Il giorno di Carletto. Ancelotti si presenta al Real, all'esigente popolo blanco. Stringe la mano a Zidane, l'uomo nella storia merengues e ora al fianco dell'italiano per completare la missione fallita da Mourinho. Riportare la massima competizione europea a Madrid. Conquistare la Decima. Uomo intelligente, visibilmente emozionato, bonario nello sguardo e nelle parole, Ancelotti. Conscio di aver coronato un sogno, di essere giunto lì, dove ogni entrenador vorrebbe essere “Sono felice di essere nel club più prestigioso del mondo. So benissimo dove sono e per questo sono molto felice. Ringrazio il presidente Florentino Perez e il direttore Zidane che hanno fatto di tutto per portarmi qui. Ma al tempo stesso ringrazio il Psg per l'avventura in Francia. Tutti sanno della Decima e io ho l'ambizione di vincerla qui.

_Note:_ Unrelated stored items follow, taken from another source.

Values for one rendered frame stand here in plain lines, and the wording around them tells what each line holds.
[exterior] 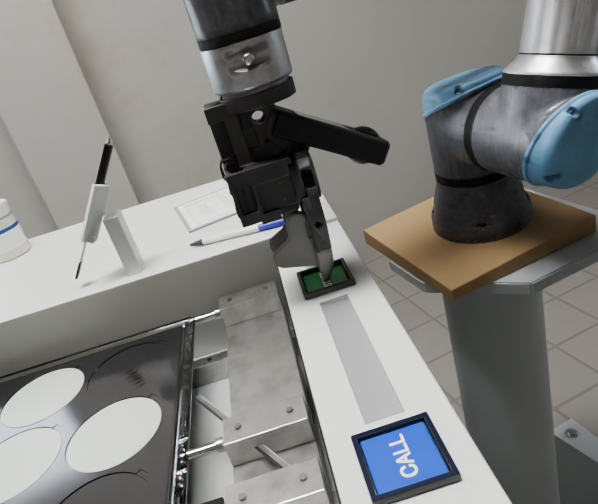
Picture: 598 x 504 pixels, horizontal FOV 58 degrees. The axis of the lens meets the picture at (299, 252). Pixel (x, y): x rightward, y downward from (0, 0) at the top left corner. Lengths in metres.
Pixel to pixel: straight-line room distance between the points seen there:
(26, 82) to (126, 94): 0.39
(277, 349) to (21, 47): 1.63
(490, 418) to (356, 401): 0.65
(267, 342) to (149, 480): 0.22
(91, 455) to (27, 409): 0.15
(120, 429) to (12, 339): 0.27
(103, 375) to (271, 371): 0.21
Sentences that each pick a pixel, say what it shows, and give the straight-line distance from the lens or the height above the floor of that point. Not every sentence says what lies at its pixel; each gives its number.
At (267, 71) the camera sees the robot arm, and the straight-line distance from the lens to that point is 0.48.
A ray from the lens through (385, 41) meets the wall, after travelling 2.63.
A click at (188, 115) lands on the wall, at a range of 2.33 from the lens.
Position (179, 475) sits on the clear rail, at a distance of 0.52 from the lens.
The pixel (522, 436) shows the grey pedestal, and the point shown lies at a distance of 1.09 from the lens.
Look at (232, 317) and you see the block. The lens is 0.72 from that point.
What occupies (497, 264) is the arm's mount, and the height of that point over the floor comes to 0.84.
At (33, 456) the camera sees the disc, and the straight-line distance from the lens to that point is 0.65.
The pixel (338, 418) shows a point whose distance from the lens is 0.42.
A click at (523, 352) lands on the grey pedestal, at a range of 0.97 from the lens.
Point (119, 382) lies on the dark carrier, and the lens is 0.68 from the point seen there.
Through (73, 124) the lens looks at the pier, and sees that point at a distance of 2.10.
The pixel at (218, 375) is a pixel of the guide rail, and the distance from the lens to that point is 0.73.
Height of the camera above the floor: 1.24
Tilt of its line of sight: 25 degrees down
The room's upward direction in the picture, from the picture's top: 17 degrees counter-clockwise
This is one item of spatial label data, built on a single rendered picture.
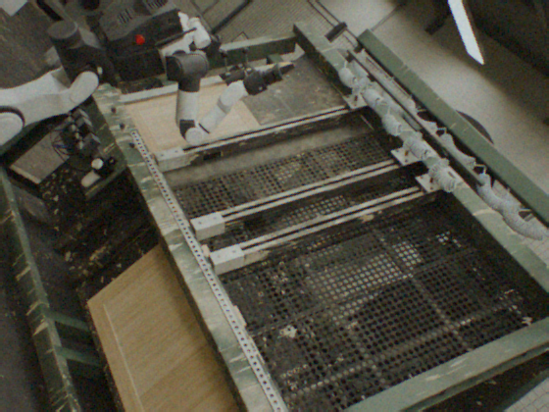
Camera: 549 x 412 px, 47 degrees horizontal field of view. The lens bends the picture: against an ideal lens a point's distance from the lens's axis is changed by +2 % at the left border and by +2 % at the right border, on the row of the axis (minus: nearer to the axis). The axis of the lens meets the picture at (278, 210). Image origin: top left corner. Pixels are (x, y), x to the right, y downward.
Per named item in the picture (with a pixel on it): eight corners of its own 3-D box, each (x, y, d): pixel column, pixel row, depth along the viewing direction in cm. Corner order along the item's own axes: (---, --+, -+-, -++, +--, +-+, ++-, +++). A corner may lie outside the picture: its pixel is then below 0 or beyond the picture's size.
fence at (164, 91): (120, 102, 310) (119, 95, 307) (288, 66, 345) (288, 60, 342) (123, 108, 307) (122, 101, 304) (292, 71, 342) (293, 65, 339)
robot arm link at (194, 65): (182, 94, 247) (185, 61, 240) (168, 87, 252) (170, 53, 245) (204, 90, 255) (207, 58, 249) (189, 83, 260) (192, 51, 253)
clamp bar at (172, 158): (153, 161, 283) (149, 120, 265) (370, 105, 327) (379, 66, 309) (160, 176, 277) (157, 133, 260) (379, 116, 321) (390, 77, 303)
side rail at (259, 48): (106, 83, 329) (103, 66, 321) (290, 47, 369) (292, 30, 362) (110, 90, 325) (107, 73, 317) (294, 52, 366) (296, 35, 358)
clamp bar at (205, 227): (188, 228, 257) (187, 186, 240) (419, 157, 301) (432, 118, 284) (197, 244, 251) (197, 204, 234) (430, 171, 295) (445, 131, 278)
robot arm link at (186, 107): (175, 144, 258) (179, 93, 248) (171, 132, 269) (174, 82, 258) (203, 145, 262) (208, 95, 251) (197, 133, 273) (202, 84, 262)
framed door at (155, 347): (89, 303, 287) (86, 301, 285) (181, 229, 280) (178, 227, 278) (155, 489, 234) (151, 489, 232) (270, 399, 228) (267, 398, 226)
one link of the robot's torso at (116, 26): (107, 45, 233) (194, 12, 240) (80, 0, 252) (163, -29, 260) (131, 105, 256) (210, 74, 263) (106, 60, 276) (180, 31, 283)
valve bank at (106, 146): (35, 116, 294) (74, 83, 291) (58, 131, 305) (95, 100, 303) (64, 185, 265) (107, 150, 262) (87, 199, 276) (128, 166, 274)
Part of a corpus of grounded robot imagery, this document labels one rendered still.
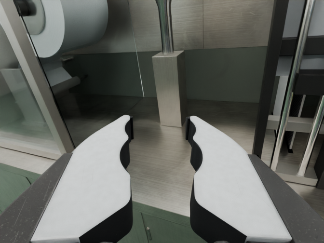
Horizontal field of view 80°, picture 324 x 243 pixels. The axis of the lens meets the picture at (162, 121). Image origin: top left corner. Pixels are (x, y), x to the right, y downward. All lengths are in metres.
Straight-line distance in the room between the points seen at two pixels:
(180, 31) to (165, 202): 0.69
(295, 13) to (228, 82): 0.53
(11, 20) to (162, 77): 0.42
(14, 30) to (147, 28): 0.56
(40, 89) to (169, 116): 0.43
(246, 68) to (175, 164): 0.52
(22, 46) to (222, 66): 0.71
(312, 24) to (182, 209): 0.44
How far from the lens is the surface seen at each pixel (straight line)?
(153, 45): 0.98
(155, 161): 0.61
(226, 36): 0.89
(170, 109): 0.74
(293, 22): 0.46
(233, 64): 0.91
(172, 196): 0.51
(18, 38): 0.59
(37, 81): 0.61
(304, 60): 0.47
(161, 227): 0.62
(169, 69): 0.68
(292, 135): 0.67
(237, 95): 0.95
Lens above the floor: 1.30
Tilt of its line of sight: 29 degrees down
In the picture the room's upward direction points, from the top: 7 degrees counter-clockwise
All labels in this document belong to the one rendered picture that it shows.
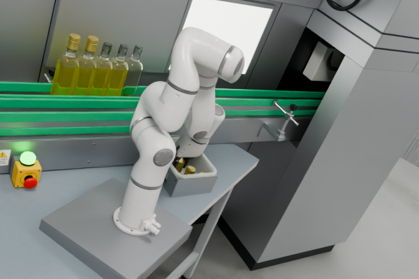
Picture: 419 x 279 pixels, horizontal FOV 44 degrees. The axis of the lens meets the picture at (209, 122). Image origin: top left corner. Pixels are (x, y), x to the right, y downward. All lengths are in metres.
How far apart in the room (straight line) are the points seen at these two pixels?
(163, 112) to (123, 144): 0.47
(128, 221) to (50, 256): 0.23
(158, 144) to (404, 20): 1.23
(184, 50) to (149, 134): 0.25
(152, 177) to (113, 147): 0.38
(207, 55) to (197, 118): 0.29
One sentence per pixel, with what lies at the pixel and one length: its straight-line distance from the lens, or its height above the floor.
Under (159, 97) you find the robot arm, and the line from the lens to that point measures 1.37.
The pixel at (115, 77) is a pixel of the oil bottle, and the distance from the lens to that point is 1.78.
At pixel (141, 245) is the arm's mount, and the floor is 0.80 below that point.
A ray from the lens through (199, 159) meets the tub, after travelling 1.91.
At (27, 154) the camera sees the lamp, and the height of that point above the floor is 0.85.
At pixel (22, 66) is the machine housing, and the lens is 1.86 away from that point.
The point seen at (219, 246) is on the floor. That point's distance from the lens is 2.88.
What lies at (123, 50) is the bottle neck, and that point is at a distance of 1.75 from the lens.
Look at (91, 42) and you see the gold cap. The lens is 1.69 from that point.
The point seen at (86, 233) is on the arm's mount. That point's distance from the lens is 1.51.
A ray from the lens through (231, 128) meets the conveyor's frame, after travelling 2.17.
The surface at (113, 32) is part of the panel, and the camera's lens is 1.87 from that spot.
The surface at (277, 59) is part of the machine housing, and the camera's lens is 2.42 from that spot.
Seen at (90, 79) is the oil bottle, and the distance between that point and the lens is 1.74.
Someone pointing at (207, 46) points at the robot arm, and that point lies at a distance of 1.33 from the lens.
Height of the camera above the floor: 1.83
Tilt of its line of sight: 28 degrees down
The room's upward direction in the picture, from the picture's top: 22 degrees clockwise

Non è un problema perché ogni anno un allenatore ha responsabilità del genere. E questa è una motivazione grande che può aiutarmi nel mio lavoro. Non so se sono nato per allenare il Real, so che è un sogno per me.”

 

 

Evita paragoni per così dire “speciali”, mandando parole di stima a Mourinho, ma calcando sul differente approccio al lavoro e sulle divergenze caratteriali col vate di Setubal “Non farò il manager come Mourinho. Io sono un allenatore. Non mi paragono a lui, posso solo dire che siamo diversi. Lo rispetto perché è un grande allenatore” Diversi. Come diverso sarà l'approccio coi calciatori. Casillas in primis. Lui la storia del Real e della Roja, il capo del partito avverso al portoghese, costretto alla panchina. Il simbolo della ribellione, condivisa da un'ampia frangia del Bernabeu. Ancelotti resta cauto, esalta Iker, San Iker da queste parti, ma non concede certezze a nessuno. “Non sono un pacificatore, non so che problemi ci siano stati tra i giocatori e Mourinho. Iker è un portiere fantastico. Ha vinto tutto ed è il capitano. La regola è che gioca chi merita di giocare.”

 

Le ovvie domande di mercato. Dai possibili arrivi di Isco e Cavani, sviati dal tecnico, alla permanenza di Kakà e Ronaldo. “Kakà? Lo conosco benissimo, spero di vederlo in allenamento. Poi vedremo cosa fare. Ronaldo è un giocatore fantastico, meraviglioso. Sono onorato di poterlo allenare, come lo è stato allenare Zidane e tutti gli altri campioni come Ronaldinho.” Bocciato invece il progetto Pirlo alla Modric “Modric è più dinamico e meno regista. Secondo me ha bisogno di giocare in tutte le parti del campo. Pirlo ha una posizione più definita.”

 

Il duello con la perfetta macchina blaugrana, arricchita dal gioiello Neymar. “Il Barcellona è una squadra molto competitiva, la più competitiva in Spagna. Ma penso che si possa sfidarli bene, sarà meraviglioso giocare contro di loro. Non penso che il Real abbia qualcosa in meno. Io sono molto fiducioso.”

 

Il calcio del nuovo corso sarà molto diverso da quello dell'era Mourinho, fatto di strappi e improvvise accelerazioni. Dal calcio “brutale” di Josè a quello in un certo senso “ballato” di Carletto. Giocare bene, come ha sottolineato il tecnico in conferenza, qui è più importante che da altre parti. La logica del vincere a tutti i costi, aldilà del bene e del male, non ha cittadinanza al Bernabeu. In un teatro come questo l'estetica conta al di sopra di tutto. Spettacolo, la parola d'ordine. Stropicciarsi gli occhi, dopo anni di liti, confusione e miseri trofei. Parte la nuova era. L'era del normalizzatore Ancelotti. Il pacato pronto a conquistare lo stadio che mette paura solo a guardarlo. Lui per sconfiggere il miedo escenico che colpisce avversari e non al contatto con una realtà così gigantesca. Lui, uomo di provincia, conoscitore di calcio, capace di rispettare limiti e tradizioni, di non fallire per eccessivo ego, provando a oltrepassare la storia, a oltrepassare la camiseta blanca. Prima il Madrid poi tutto il resto. Ancelotti lo sa. Buona fortuna Carletto.